Your task is to convert user requests into runnable hou package Python code .
Rules:
1. Only output valid, runnable hou package Python code without any explanations
2. If data is needed, generate sample data that makes sense to answer the prompt
3. Include appropriate imports, including the hou houdini python module
4. Do NOT include markdown code blocks or any text other than pure Python code
5. Ensure the code is properly indented
Remember, your output will be directly executed, so ensure it is valid Python code."""),
("human", "{user_input}")
])
Despite these explicit instructions, some models deviated by including additional text, hallucinated code methods, “thoughts” or reasoning sections, or formatting python code elements, which disrupted automation workflows.
In a later section, we will explore potential improvements to mitigate some challenges that comes with working with models that don’t follow up system prompt or lack the relevant information to answer properly.
Improving Our Agent
To enhance LLM performance in generating Houdini code, several strategies can be employed:
-
Fine-Tuning LLMs: This involves adapting pre-trained models with Houdini-specific data, such as documentation and example scripts, to help the model better understand Houdini’s environment and produce more accurate code.
-
Retrieval-Augmented Generation (RAG): RAG integrates LLMs with real-time retrieval of relevant Houdini documentation and code, improving context and accuracy. By storing Houdini data in a vector database, RAG agents can supply the LLM with up-to-date, task-specific information for more reliable code generation.
-
Utilizing LangChain Tools: These tools standarize a task procedure by only delegating the method’s input choices to the model. This helps reduce randomness in model outputs by providing structured inputs and outputs, thus guiding the model’s responses. However, not all models such as DeepSeek, support tools usage, so additional code logic may be required to accommodate these models as discussed here.
-
Optimizing Code Validation Logic: Testing code line by line, rather than as a complete block, reduces the amount of information the model needs to process when resolving errors, allowing it to generate more precise and refined code with each iteration.

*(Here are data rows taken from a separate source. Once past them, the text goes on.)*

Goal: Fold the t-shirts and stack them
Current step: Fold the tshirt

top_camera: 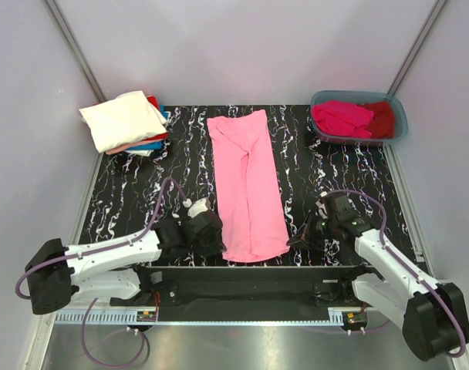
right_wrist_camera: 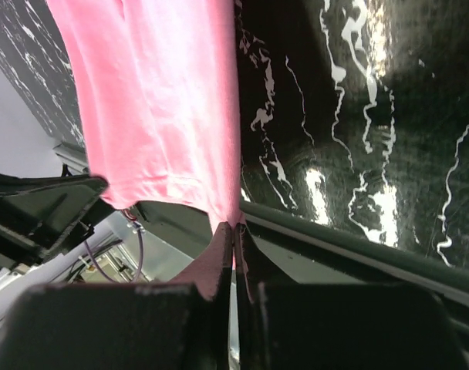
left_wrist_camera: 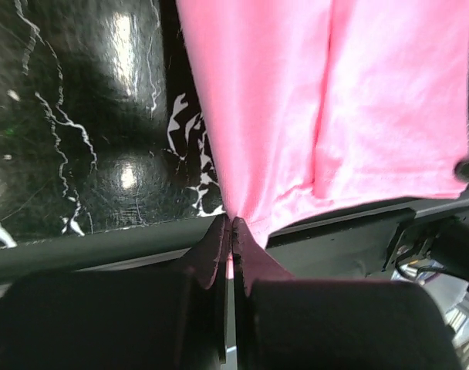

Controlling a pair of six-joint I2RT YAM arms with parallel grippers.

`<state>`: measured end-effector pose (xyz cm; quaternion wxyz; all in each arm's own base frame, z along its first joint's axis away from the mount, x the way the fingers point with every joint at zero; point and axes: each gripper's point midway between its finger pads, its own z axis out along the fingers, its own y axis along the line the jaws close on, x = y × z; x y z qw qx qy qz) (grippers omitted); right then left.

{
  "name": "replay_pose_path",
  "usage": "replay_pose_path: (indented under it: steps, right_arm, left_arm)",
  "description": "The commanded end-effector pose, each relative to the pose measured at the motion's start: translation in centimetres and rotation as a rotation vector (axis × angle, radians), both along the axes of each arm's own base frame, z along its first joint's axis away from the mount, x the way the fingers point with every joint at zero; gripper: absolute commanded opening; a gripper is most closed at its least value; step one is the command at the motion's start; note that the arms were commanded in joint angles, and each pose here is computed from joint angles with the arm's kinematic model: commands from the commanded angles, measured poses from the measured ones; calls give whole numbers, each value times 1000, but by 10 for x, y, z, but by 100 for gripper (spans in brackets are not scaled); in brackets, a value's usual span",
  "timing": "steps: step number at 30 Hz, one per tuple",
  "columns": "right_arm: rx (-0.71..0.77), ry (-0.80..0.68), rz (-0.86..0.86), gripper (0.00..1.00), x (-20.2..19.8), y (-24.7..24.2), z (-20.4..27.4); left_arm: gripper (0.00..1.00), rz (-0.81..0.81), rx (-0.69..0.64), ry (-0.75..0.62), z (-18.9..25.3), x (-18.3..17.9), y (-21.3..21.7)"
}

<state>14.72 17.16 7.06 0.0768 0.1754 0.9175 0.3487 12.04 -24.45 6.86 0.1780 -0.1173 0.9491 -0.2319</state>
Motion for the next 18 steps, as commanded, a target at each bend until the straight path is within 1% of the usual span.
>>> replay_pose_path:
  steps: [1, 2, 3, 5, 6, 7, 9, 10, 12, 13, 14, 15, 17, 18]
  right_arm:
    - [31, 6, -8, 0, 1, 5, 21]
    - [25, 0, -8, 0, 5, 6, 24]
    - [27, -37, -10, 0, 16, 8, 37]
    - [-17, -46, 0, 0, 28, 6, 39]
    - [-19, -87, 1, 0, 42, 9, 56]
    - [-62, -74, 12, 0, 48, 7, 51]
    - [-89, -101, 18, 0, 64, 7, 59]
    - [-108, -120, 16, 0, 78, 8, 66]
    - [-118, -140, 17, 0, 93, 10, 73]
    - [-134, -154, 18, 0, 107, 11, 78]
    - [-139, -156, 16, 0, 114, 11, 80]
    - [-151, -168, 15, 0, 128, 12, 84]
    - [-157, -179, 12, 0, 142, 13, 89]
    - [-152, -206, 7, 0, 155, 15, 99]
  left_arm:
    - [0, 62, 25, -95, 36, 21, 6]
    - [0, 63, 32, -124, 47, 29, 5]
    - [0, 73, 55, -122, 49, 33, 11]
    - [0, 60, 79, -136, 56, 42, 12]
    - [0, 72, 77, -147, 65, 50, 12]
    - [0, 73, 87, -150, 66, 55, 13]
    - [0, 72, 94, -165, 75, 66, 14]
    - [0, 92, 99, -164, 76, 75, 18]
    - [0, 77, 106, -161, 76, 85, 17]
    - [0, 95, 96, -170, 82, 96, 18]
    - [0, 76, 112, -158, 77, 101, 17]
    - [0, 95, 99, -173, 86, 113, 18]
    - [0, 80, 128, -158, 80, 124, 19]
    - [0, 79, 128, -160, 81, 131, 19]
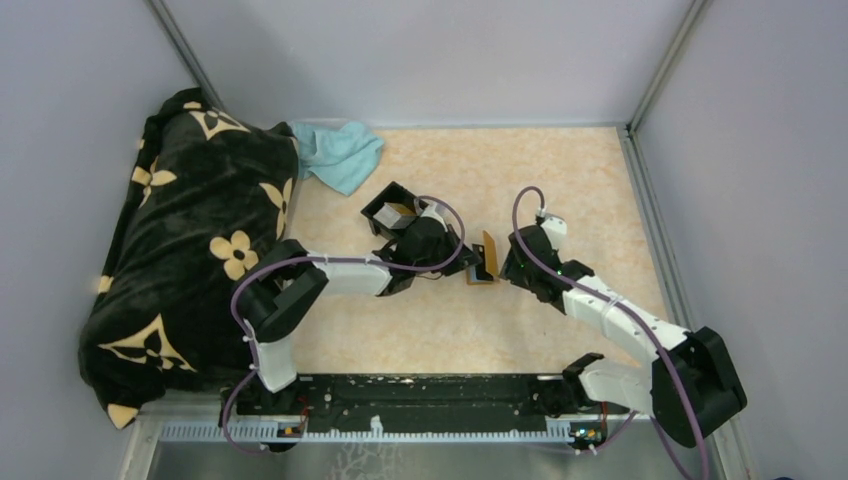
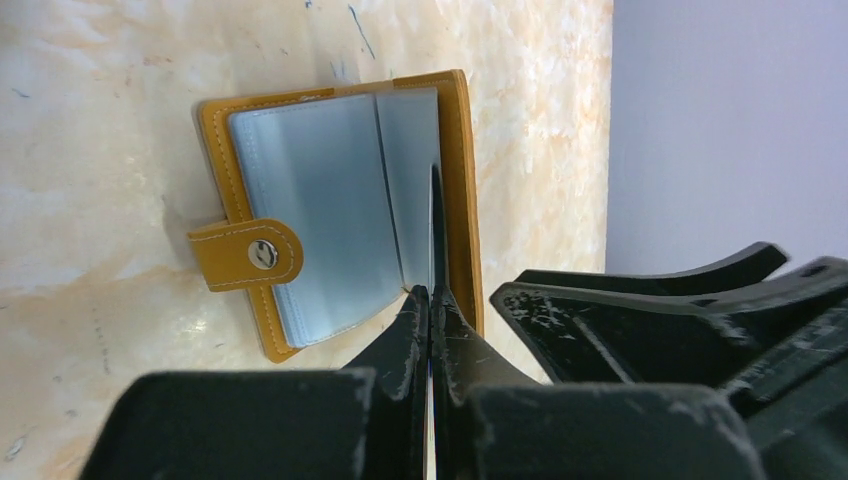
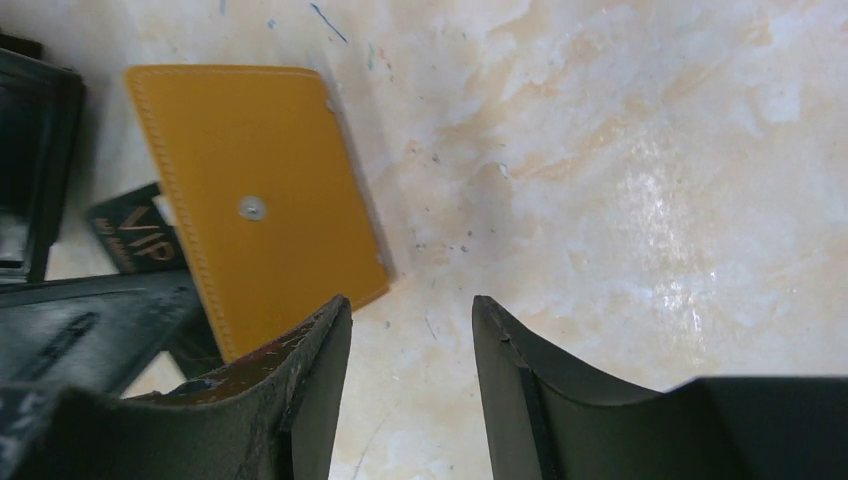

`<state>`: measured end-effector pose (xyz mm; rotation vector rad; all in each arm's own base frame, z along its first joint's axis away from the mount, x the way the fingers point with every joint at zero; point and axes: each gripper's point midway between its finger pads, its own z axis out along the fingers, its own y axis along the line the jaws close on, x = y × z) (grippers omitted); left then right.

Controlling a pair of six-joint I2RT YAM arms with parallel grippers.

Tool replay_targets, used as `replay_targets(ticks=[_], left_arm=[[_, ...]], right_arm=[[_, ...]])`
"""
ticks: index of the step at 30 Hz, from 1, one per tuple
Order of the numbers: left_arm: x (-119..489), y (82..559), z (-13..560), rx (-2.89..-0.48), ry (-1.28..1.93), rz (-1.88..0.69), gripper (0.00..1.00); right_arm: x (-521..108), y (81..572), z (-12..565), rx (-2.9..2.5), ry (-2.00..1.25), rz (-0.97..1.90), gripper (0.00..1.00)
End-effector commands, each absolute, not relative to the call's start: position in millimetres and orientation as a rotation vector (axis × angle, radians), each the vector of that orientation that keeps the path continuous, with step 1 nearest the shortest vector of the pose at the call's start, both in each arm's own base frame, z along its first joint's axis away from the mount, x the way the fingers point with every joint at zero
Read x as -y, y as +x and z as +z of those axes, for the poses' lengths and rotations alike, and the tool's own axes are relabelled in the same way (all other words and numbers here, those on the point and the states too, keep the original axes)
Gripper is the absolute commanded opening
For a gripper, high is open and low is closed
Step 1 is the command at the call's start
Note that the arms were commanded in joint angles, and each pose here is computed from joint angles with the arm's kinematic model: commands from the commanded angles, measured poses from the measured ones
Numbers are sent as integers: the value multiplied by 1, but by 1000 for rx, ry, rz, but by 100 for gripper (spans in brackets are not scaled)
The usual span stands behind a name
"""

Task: Put the credit cards into the card holder
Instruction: Open the card holder at the center of the board.

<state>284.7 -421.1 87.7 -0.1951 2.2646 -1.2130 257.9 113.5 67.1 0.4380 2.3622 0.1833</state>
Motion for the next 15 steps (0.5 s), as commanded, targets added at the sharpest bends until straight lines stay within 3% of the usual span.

Together, these strategies would improve the reliability and effectiveness of LLMs within Houdini workflows. This might be enough to mitigate the previously mentionned issues we’ve met.
Final Thoughts
Integrating Large Language Models (LLMs) into Houdini workflows offers promising avenues for automating complex tasks and enhancing creative processes.
The most reliable and capable model for generating executable code using a zero-shot approach was Llama 3.3 (70B) by far. While smaller LLMs like CodeLlama (34B) and Codestral (22B) occasionally produced working outputs, my experiments showed that, despite potential speed advantages, without advanced optimization, they consistently required more iterations than Llama 3.3 to generate code within a reasonable timeframe, making them less effective as a useful agent assistant.
In conclusion, selecting the ideal LLM for Houdini workflows requires balancing model size, performance, and available resources. Llama 3.3 (70B) stands out for its reliability and effectiveness in a zero-shot approach. When computational resources are limited, models such as CodeLlama and Codestral might offer viable alternatives when combined with optimizations discussed previously.